With solid boatbuilding backgrounds, William and Matthew Watts and their families came to Canada from Ireland in the mid-1800’s and settled on Toronto Island. Once settled, they built dozens of lapstrake sailboats of their own design. Soon they followed the new railway line to Collingwood on nearby Georgian Bay, opened a shop, and began building boats for the booming Great Lakes fresh water commercial fishing industry. Brother Matthew soon left to open a boatbuilding shop in Goderich, Ontario.

W. Watts and Sons prospered in Collingwood, refining their designs until their boats became known for their craftsmanship, speed, and seaworthiness. They became a prolific builder, and built hundreds of what became known alternately as the Georgian Bay Mackinaw, or the 'Collingwood Skiff,' a lapstrake double-ender varying from 28 to 35-feet with a 7-8 foot beam, shallow draft, and two masts with modified gaff rigging. The Mackinaw was so iconic it was enshrined as a Canadian limited edition postage stamp.

The last known surviving restored Collingwood Skiff which was built by W. Watts & Sons in 1923 for Sir Edmund Walker, the first President of the Art Gallery of Ontario, and was recently donated to the Canadian Museum of Science and Technology in Ottawa.

At age 26 son William Jr., along with Collingwood friend and cabinetmaker Edward Trott, headed to Vancouver and started building boats on the beach at the foot of Cambie Street. Already an expert oarsman, and in order to build a name for himself, William Jr. designed and built his own 20-foot rowing skull. Within two years he was the provincial champion representing what is now the Vancouver Rowing Club.

During this same period, young Watts and Trott, with their knowledge of having helped establish the reputation of the Collingwood Skiff, produced what became known in British Columbia as the Columbia River Skiff or Fraser River Skiff. They built literally hundreds of these skiffs bearing a slight modification from the eastern design to better suit the needs of west coast fishing. They also designed and built an incredibly successful racing yacht, the Syren, which won many races including the very first International Yacht Race on the Pacific coast in 1891.

At the turn of the century, they opened the Vancouver Shipyards on Georgia Street in Coal Harbour, on Vancouver Island. Here they specialized in the building and refitting of larger vessels up to and over one hundred feet. In 1904, William Watts Jr. designed and built not his largest but perhaps his signature vessel, the 82-foot schooner Maple Leaf. Built as a private yacht for a prominent local businessman, it flew sail number one for the Royal Vancouver Yacht club and was known as the most expensive pleasure craft on the Pacific coast. It was also the first to be equipped with electric lighting.

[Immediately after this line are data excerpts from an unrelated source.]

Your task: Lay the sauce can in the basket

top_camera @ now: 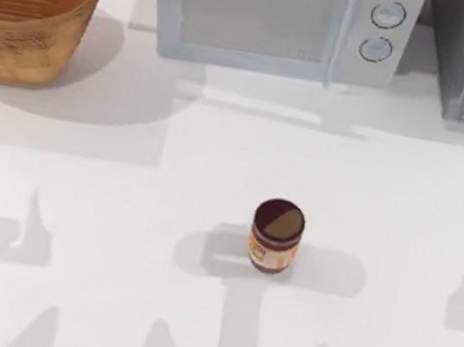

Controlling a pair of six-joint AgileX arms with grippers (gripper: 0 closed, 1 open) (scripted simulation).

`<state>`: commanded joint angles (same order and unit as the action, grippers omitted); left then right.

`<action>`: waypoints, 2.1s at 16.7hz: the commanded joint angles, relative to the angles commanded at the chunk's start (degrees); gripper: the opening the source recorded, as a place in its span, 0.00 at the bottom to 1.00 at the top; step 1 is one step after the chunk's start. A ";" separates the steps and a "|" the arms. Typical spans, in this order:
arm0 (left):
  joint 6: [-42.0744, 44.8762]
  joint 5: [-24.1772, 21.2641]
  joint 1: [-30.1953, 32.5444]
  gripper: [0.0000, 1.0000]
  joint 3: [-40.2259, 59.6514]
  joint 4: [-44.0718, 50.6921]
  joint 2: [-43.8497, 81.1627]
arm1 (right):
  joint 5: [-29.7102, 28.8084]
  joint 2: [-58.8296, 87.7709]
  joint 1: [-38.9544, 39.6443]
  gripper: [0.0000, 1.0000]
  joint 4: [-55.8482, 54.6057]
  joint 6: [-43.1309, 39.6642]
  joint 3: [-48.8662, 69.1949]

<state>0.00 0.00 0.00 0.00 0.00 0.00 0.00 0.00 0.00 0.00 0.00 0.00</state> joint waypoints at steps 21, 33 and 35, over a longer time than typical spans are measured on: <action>0.37 -34.05 11.24 1.00 21.16 -54.94 76.65 | 0.00 0.00 0.00 1.00 0.00 0.00 0.00; 0.99 -58.62 19.51 1.00 36.30 -94.23 131.41 | 0.00 0.00 0.00 1.00 0.00 0.00 0.00; 1.04 -60.90 20.24 1.00 37.75 -97.98 136.66 | 0.00 0.00 0.00 1.00 0.00 0.00 0.00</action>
<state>1.04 -60.90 20.24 37.75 -97.98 136.66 0.00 0.00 0.00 0.00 0.00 0.00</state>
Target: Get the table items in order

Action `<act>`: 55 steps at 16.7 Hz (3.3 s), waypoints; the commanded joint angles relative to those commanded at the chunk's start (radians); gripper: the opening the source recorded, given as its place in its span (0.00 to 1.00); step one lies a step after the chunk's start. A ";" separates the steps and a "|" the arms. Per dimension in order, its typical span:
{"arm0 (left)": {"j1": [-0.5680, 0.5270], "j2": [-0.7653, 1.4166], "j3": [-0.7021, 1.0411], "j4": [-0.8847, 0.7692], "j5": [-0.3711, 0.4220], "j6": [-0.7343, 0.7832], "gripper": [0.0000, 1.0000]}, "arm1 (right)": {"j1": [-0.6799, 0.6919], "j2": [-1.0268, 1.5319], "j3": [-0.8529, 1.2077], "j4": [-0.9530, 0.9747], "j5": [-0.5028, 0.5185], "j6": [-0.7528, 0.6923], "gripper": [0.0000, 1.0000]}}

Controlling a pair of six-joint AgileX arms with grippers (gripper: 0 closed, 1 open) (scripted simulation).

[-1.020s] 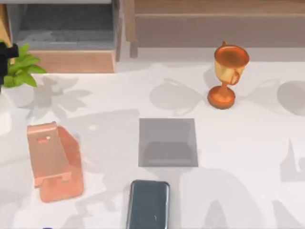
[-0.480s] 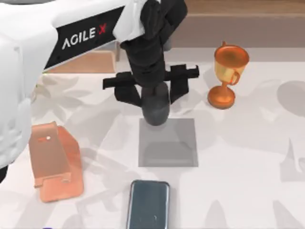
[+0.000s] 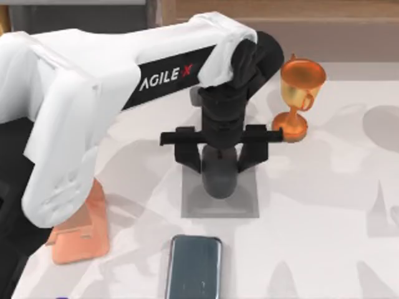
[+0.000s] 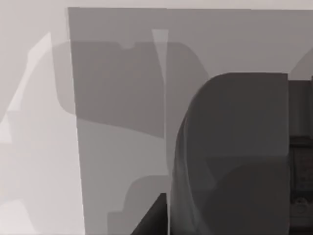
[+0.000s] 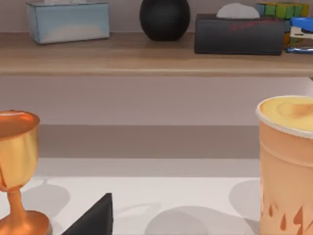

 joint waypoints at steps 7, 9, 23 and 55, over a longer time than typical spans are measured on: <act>0.001 0.007 -0.022 0.029 0.001 0.001 0.00 | 0.000 0.000 0.000 0.000 0.000 0.000 1.00; 0.000 0.008 -0.026 0.034 0.000 0.000 0.00 | 0.000 0.000 0.000 0.000 0.000 0.000 1.00; 0.000 0.008 -0.026 0.034 0.000 0.000 0.90 | 0.000 0.000 0.000 0.000 0.000 0.000 1.00; -0.264 -0.603 -0.774 0.160 -0.019 -0.197 1.00 | 0.000 0.000 0.000 0.000 0.000 0.000 1.00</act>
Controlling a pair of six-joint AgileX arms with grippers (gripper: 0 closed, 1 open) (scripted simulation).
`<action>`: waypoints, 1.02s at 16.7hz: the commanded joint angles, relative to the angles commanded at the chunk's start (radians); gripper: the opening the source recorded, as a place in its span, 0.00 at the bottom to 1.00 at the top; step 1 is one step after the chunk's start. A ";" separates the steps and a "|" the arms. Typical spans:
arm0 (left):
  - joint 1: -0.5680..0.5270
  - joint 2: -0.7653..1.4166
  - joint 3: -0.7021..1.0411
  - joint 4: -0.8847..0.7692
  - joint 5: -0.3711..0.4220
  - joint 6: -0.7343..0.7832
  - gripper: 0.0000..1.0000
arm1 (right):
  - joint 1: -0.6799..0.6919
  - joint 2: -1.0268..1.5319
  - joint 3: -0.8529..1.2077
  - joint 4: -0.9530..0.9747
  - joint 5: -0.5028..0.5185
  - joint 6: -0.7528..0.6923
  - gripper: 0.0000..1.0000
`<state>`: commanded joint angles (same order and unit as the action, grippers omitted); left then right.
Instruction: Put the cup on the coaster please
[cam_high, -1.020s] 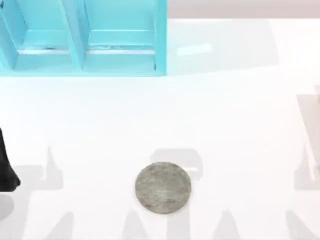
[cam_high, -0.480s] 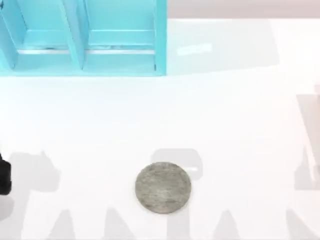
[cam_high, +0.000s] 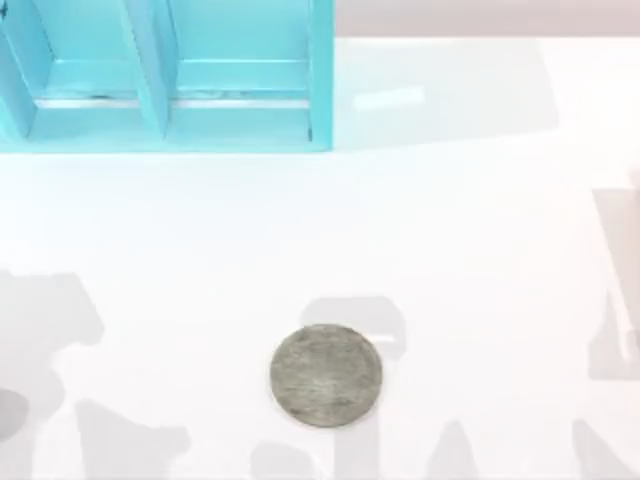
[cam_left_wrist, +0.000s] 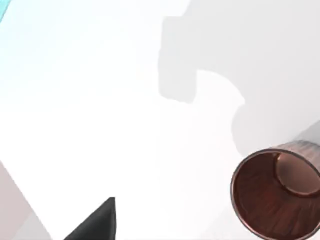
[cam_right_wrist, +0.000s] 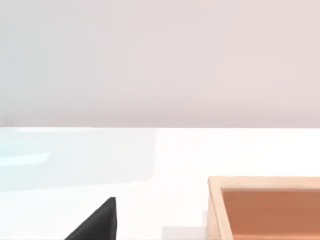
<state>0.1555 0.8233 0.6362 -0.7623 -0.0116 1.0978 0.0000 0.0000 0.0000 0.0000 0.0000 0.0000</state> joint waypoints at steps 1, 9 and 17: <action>0.013 0.073 0.053 -0.067 -0.003 0.103 1.00 | 0.000 0.000 0.000 0.000 0.000 0.000 1.00; 0.097 0.496 0.396 -0.459 0.001 0.662 1.00 | 0.000 0.000 0.000 0.000 0.000 0.000 1.00; 0.108 0.557 0.455 -0.516 0.009 0.756 1.00 | 0.000 0.000 0.000 0.000 0.000 0.000 1.00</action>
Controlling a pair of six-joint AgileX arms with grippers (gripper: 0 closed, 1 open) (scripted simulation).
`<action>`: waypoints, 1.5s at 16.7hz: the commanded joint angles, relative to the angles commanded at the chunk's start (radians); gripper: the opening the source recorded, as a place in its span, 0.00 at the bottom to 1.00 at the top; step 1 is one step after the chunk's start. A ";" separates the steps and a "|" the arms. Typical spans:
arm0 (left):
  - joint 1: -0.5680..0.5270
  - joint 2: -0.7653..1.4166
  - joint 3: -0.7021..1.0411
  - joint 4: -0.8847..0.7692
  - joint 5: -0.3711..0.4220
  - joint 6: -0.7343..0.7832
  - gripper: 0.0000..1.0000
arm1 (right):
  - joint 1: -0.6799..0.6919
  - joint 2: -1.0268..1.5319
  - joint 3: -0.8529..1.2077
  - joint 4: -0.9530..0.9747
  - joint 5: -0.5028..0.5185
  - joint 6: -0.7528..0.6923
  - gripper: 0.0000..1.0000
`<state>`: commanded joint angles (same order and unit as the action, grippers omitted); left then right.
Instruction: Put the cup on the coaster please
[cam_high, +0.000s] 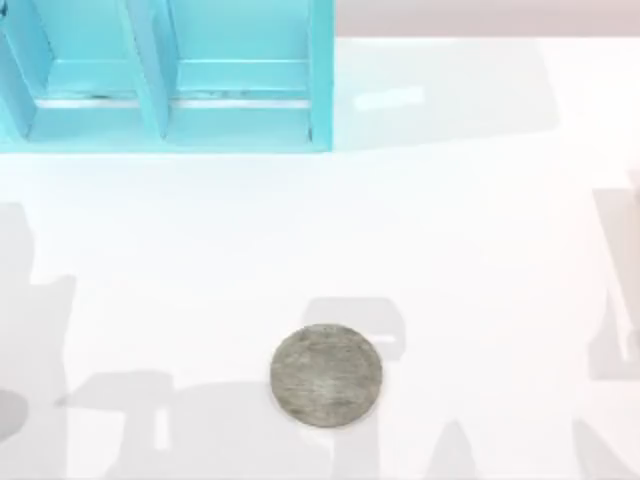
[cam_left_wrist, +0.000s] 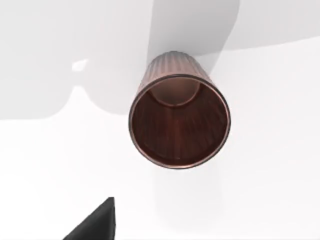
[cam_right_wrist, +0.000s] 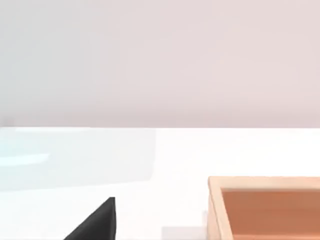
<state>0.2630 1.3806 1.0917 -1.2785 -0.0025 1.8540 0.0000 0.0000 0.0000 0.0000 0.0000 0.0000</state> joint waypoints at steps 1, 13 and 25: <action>0.000 0.001 -0.003 0.003 0.000 0.000 1.00 | 0.000 0.000 0.000 0.000 0.000 0.000 1.00; 0.011 0.111 -0.317 0.425 0.001 0.009 1.00 | 0.000 0.000 0.000 0.000 0.000 0.000 1.00; 0.011 0.111 -0.317 0.425 0.001 0.009 0.32 | 0.000 0.000 0.000 0.000 0.000 0.000 1.00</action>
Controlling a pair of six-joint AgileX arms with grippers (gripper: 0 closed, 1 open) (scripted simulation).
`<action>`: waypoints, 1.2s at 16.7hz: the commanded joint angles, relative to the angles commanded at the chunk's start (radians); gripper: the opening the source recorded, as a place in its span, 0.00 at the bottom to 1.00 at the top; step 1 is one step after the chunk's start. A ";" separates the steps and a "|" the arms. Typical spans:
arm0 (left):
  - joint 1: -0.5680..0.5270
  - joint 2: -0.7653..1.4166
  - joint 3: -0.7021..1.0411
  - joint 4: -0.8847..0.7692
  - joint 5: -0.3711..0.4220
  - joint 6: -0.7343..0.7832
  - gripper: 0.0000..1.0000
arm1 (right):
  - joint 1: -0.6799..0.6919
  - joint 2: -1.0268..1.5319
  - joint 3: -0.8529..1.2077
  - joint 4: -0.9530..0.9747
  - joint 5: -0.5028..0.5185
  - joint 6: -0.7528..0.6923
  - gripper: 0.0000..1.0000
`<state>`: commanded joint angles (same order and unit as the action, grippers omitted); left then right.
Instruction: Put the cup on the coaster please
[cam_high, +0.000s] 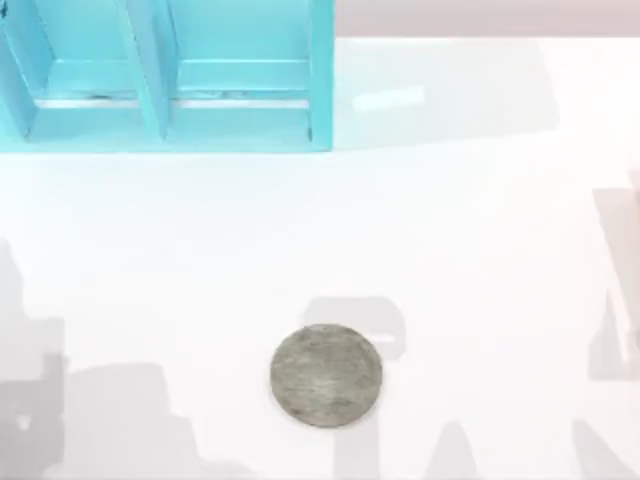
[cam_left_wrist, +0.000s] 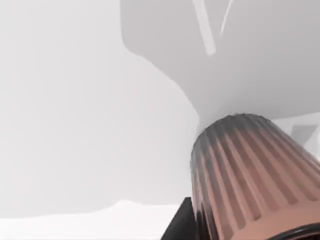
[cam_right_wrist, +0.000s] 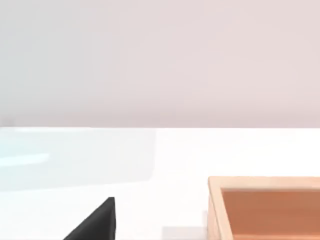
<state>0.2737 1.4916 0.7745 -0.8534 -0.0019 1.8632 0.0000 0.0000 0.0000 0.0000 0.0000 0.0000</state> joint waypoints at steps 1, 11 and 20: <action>0.000 0.000 0.000 0.000 0.000 0.000 0.25 | 0.000 0.000 0.000 0.000 0.000 0.000 1.00; 0.000 0.000 0.000 0.000 0.000 0.000 0.00 | 0.000 0.000 0.000 0.000 0.000 0.000 1.00; -0.078 -0.001 0.059 -0.047 0.013 0.205 0.00 | 0.000 0.000 0.000 0.000 0.000 0.000 1.00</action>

During World War I, the Maple Leaf was stripped of its lead keel and brass fittings to aid the war effort and was converted to a halibut fishing boat. For the next sixty years, it plied the coastal and even the dangerous waters of the Bering Strait where, up to the 1970’s, it outfished many newer vessels.

In the eighties it was re-discovered, purchased privately, and converted back to a pleasure yacht by Commodore’s Boats of Richmond. The Maple Leaf is now the centrepiece of the award-winning tourism excursion company, Maple Leaf Adventures.

In 1913, Watts designed and built the 86-foot, 80-ton halibut schooner, Chief Skugaid and sister ship Chief Zibassa along with scores of other large fishing trawlers, many of which have survived and been converted for pleasure use. In 1920, Vancouver Shipyards designed and built its largest boat, the SS Teco, a 135-foot pleasure yacht for local business magnate AJT Taylor.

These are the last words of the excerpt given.